Noninferiority Testing




Noninferiority Testing

WCMC Emergency Medicine conference on 07/08/2020 began with a discussion of this article. The trial compared two medications for intubation and found that, at the doses they compared, the choice of medication did not influence the outcome. Or, rather did not not influence the outcome. A good portion of the following hour was devoted to unpacking that double negative.

Statistics distinguishes between the existence of a difference, the lack of existence of a difference, and the existence of a lack of a difference. It is easy to confuse the lack of existence of a difference (nonsuperiority) with the existence of a lack of a difference (noninferiority).

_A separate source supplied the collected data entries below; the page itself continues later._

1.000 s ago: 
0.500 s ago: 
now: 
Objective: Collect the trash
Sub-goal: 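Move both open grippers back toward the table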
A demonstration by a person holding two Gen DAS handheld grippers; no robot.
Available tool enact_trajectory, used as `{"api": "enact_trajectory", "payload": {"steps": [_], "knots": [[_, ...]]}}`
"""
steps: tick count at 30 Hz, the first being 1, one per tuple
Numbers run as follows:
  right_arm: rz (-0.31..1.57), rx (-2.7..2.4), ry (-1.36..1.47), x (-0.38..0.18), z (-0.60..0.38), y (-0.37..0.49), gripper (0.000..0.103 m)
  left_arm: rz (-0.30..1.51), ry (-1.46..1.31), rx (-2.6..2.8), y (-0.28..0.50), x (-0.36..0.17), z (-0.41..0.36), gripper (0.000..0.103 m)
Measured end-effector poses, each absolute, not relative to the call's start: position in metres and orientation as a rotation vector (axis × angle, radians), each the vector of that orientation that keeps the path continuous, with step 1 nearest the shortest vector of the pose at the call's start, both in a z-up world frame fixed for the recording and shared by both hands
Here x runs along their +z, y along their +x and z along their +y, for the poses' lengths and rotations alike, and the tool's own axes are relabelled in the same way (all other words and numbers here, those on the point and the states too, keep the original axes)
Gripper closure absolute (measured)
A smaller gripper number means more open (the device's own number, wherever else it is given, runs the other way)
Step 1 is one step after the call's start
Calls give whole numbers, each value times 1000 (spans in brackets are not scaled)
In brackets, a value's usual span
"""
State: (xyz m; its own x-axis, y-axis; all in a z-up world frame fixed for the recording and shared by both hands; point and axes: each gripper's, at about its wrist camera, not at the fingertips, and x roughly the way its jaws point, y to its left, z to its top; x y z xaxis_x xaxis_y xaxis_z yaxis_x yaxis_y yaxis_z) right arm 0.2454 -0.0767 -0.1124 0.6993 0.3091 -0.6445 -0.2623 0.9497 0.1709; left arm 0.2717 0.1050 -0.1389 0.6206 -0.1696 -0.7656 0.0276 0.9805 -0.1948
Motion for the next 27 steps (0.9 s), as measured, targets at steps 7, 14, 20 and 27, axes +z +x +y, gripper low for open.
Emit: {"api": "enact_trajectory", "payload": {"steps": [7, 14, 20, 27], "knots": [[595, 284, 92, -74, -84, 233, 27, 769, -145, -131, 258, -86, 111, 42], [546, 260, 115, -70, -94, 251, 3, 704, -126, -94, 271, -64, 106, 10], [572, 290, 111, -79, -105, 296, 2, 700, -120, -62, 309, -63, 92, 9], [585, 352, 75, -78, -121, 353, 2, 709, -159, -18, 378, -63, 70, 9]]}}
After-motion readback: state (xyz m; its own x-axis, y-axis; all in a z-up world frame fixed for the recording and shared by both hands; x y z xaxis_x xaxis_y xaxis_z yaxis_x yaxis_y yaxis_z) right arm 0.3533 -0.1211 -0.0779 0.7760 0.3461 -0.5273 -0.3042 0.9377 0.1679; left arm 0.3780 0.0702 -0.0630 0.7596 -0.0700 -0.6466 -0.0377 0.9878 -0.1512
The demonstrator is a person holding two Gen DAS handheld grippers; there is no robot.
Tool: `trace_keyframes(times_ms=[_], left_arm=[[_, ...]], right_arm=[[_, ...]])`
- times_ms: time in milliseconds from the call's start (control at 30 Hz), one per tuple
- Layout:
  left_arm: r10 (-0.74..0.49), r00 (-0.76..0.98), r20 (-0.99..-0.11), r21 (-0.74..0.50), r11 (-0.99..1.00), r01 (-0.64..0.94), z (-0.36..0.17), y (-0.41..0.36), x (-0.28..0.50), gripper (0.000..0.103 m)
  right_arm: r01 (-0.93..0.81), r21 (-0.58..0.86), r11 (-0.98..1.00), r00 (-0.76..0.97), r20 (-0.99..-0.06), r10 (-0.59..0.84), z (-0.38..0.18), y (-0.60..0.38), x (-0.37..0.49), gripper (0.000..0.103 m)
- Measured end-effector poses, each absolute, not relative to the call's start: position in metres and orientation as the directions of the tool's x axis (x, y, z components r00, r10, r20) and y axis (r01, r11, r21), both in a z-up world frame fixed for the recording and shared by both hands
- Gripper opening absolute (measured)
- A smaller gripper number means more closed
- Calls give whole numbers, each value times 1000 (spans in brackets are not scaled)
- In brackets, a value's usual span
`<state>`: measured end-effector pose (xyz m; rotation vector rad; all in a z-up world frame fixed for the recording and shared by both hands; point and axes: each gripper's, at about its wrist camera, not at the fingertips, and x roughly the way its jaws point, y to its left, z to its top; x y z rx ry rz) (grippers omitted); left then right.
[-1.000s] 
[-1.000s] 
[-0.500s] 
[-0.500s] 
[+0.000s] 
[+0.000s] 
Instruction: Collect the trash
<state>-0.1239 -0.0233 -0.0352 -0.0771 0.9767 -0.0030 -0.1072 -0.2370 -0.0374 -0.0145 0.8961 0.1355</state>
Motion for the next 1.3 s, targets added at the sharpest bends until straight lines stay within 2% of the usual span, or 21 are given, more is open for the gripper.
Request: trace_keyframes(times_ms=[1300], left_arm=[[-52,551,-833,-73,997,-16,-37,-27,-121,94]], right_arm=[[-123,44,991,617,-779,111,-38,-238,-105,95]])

The issue is partly semantics, in the linguistic sense not the snarky sense. In usual language equality is the lack of a difference. A statistical finding is a provisional falsification. The closest thing to demonstrating that two things are equal is to falsify the assumption (reject the hypothesis that) they are not equal.

Even outside of noninferiority trials the difference between lack of significant difference and equality is rampant. Nutritional studies are notorious for conflating “didn’t show liver damage in this study” with “is safe for the liver”.

A deeper issue, to me, is that the dialect of English used in scientific communication is not precise enough. I’m not singling out the English language. I also don’t want to make expansive claims. Numbers provide important clarity.

There is a Bayesian alternative, the Bayes factor. As I often find with Bayesian approaches, the Bayes factor makes perfect sense initially and then six months later when I can actually compute the Bayes factor, it makes sense again. The Bayes factor quantifies how much the evidence from the current experiment favors the alternative hypothesis over the null hypothesis. John Ioannidis has proposed it as an alternative to classical hypothesis testing in clinical research.